Instructions for the task - Where a line of the data holds the word "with", copy that line.

----

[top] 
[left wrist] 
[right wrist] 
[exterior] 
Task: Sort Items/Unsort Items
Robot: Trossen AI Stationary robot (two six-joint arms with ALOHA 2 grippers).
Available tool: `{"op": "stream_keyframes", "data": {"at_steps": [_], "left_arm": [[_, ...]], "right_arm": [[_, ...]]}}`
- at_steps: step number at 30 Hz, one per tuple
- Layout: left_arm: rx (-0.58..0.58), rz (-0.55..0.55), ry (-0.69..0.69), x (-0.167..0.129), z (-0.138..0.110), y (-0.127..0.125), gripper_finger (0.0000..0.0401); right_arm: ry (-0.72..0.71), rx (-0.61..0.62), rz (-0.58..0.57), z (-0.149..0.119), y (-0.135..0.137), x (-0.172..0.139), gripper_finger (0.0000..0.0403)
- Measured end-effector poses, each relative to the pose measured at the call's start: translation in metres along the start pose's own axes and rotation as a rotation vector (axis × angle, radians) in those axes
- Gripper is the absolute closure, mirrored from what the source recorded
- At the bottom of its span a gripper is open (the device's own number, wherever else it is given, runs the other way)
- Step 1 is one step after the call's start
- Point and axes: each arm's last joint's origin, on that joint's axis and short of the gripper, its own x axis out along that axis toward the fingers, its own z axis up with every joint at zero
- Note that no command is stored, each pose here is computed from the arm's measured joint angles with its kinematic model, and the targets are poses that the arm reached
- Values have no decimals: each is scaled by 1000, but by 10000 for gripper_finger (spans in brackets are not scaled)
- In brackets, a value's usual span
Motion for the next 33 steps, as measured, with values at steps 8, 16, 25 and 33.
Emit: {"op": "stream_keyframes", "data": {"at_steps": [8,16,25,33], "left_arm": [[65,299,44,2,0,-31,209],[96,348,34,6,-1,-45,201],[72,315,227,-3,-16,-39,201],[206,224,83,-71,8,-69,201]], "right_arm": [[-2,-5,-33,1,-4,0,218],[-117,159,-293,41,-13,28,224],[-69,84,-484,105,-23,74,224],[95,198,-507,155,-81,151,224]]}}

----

Expected output -
Robot: Trossen AI Stationary robot (two six-joint arms with ALOHA 2 grippers).
- Point and axes: each arm's last joint's origin, on that joint's axis and short of the gripper, its own x axis out along that axis toward the fingers, its own z axis up with every joint at zero
- Note that no command is stored, each pose here is computed from the arm's measured joint angles with its kinematic model, and the targets are poses that the arm reached
Motion for the next 33 steps, as measured, with values at steps 8, 16, 25 and 33.

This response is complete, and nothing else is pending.